Tight Exponential Analysis for Smoothing the Max-Relative Entropy and for Quantum Privacy Amplification

TL;DR

This paper derives the exact exponential decay rate for smoothing the max-relative entropy in quantum information, applies it to quantum privacy amplification, and explores security exponents and equivocation asymptotics.

Contribution

It provides the first exact security exponent for quantum privacy amplification at high rates and analyzes the tightness of bounds across different rate regimes.

Findings

Exact exponent for smoothing max-relative entropy derived.

Upper bound for insecurity decay rate in privacy amplification obtained.

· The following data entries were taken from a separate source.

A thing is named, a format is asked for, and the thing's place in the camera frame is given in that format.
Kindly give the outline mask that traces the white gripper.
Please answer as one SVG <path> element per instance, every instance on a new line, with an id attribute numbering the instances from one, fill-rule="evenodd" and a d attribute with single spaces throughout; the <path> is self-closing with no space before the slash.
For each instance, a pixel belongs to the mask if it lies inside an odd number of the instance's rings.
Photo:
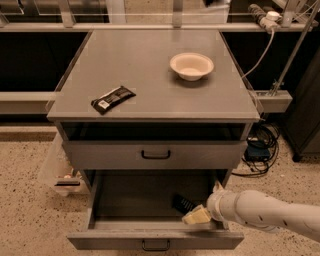
<path id="1" fill-rule="evenodd" d="M 188 212 L 182 222 L 187 225 L 204 224 L 211 220 L 216 221 L 232 221 L 240 222 L 236 212 L 236 202 L 239 197 L 237 193 L 224 190 L 221 183 L 216 180 L 212 194 L 207 199 L 206 208 L 203 205 L 196 206 L 192 211 Z"/>

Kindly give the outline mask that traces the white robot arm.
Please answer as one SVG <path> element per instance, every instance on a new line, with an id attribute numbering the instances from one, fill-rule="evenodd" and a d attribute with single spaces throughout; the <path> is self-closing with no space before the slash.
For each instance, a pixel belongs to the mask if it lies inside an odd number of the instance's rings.
<path id="1" fill-rule="evenodd" d="M 232 192 L 216 181 L 206 206 L 198 205 L 183 216 L 184 224 L 211 220 L 235 222 L 248 228 L 275 232 L 284 228 L 320 242 L 320 207 L 287 203 L 257 190 Z"/>

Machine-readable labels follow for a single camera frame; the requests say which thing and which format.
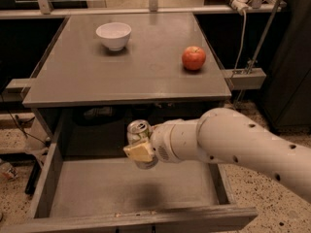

In low-rate cases, bounds are not tight, similar to channel coding error exponents.

Abstract

The max-relative entropy together with its smoothed version is a basic tool in quantum information theory. In this paper, we derive the exact exponent for the asymptotic decay of the small modification of the quantum state in smoothing the max-relative entropy based on purified distance. We then apply this result to the problem of privacy amplification against quantum side information, and we obtain an upper bound for the exponent of the asymptotic decreasing of the insecurity, measured using either purified distance or relative entropy. Our upper bound complements the earlier lower bound established by Hayashi, and the two bounds match when the rate of randomness extraction is above a critical value. Thus, for the case of high rate, we have determined the exact security exponent. Following this, we give examples and show that in the low-rate case, neither the upper bound nor the lower bound is tight in general. This exhibits a picture similar to that of the error exponent in channel coding. Lastly, we investigate the asymptotics of equivocation and its exponent under the security measure using the sandwiched R\'enyi divergence of order $s\in (1,2]$, which has not been addressed previously in the quantum setting.